BC Cancer.
Department of Medicine, Princess Margaret Cancer Centre, Division of Medical Oncology & Hematology, University of Toronto, Toronto, ON.
Am J Clin Oncol. 2020 Jul;43(7):484-490. doi: 10.1097/COC.0000000000000691.
SLC-0111 is an ureido-substituted benzenesulfonamide small molecule inhibitor of carbonic anhydrase IX. The objectives of this first-in-human Phase 1 study were to determine the safety and tolerability of SLC-0111 in patients with advanced solid tumors and to establish the recommended Phase 2 dose for future clinical investigations.
Using a 3+3 design, dose escalation started at 500 mg oral daily dosing of SLC-0111 in cohort 1 and increased to 1000 and 2000 mg in cohorts 2 and 3. Drug-related adverse events (AEs) were monitored to determine safety and tolerability. Pharmacokinetic analyses assessed plasma concentrations of single and repeated doses of SLC-0111. RECIST 1.1 criteria were used to assess disease progression.
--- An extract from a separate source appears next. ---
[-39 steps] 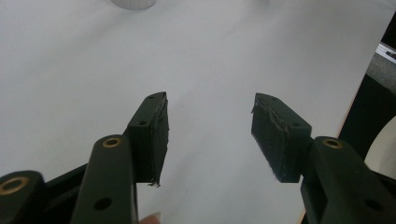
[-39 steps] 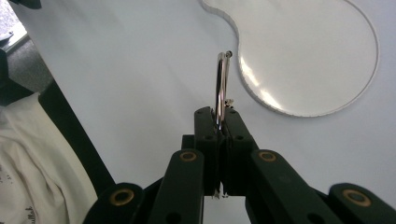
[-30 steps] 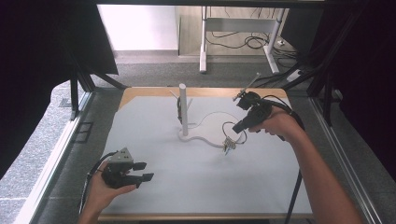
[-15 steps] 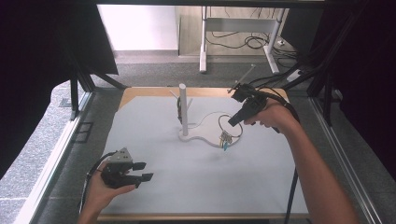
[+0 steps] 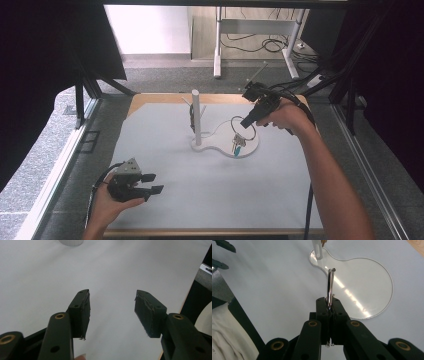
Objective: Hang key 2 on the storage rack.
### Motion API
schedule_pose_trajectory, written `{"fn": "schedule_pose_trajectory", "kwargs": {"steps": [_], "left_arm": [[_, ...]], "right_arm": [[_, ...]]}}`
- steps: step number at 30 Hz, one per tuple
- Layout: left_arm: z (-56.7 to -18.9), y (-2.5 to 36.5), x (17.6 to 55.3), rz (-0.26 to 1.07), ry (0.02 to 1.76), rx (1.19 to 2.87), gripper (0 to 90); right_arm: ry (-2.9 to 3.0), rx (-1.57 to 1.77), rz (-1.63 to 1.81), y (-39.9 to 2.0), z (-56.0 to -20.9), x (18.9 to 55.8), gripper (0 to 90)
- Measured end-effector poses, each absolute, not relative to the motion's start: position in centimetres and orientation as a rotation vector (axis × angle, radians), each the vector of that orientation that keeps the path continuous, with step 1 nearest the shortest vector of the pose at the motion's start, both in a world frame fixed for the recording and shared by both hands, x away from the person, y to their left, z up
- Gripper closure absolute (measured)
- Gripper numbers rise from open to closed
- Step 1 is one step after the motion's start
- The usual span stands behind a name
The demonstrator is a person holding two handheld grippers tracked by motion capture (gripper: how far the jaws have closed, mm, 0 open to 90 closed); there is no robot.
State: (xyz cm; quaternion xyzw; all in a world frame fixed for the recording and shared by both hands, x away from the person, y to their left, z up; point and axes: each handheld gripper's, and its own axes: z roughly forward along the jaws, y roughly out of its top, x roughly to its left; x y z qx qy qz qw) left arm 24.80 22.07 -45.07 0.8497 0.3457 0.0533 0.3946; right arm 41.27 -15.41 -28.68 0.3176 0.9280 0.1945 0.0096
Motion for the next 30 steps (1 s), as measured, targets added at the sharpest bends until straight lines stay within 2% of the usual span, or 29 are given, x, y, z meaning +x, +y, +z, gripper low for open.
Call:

No dose-limiting toxicities were reported and patients dosed at ≤1000 mg exhibited fewer drug-related AEs ≥ grade 3 and fewer AEs such as nausea and vomiting, compared with the 2000-mg cohort. Forty-one percent of patients experienced dose interruptions or discontinuation and the majority (71%) of these occurred in the 2000-mg cohort. Mean Cmax and AUC(0-24) values for single doses were similar at the 1000-mg and 2000-mg dose levels. Mean Tmax and T1/2 values of SLC-0111 were similar after single and repeated dosing. Power-law analysis of Cmax and AUC0-24 showed that exposure to SLC-0111 was generally dose proportional. No objective responses were observed, but stable disease >24 weeks was observed in 2 patients.
SLC-0111 was safe in patients with previously treated, advanced solid tumors. The safety and pharmacokinetic data support 1000 mg/d as the recommended phase 2 dose for SLC-0111.
SLC-0111 是一种脲取代的苯磺酰胺碳酸酐酶 IX 小分子抑制剂。本研究的首要目的是确定 SLC-0111 在晚期实体瘤患者中的安全性和耐受性,并为未来的临床研究确定推荐的 2 期剂量。
采用 3+3 设计,在第 1 组中开始以 500mg 口服 SLC-0111 每日剂量递增,在第 2 组和第 3 组中递增至 1000mg 和 2000mg。监测药物相关不良事件(AE)以确定安全性和耐受性。药代动力学分析评估单次和多次 SLC-0111 剂量的血浆浓度。RECIST 1.1 标准用于评估疾病进展。
未报告剂量限制性毒性,与 2000mg 组相比,≤1000mg 剂量组的患者发生≥3 级药物相关 AE 较少,且恶心和呕吐等 AE 较少。41%的患者发生剂量中断或停药,大多数(71%)发生在 2000mg 组。单次剂量的平均 Cmax 和 AUC(0-24)值在 1000mg 和 2000mg 剂量水平相似。单次和多次给药后 SLC-0111 的平均 Tmax 和 T1/2 值相似。Cmax 和 AUC0-24 的幂律分析表明,SLC-0111 的暴露通常与剂量成比例。未观察到客观反应,但 2 例患者的疾病稳定时间超过 24 周。
SLC-0111 在既往治疗的晚期实体瘤患者中是安全的。安全性和药代动力学数据支持 SLC-0111 的推荐 2 期剂量为 1000mg/d。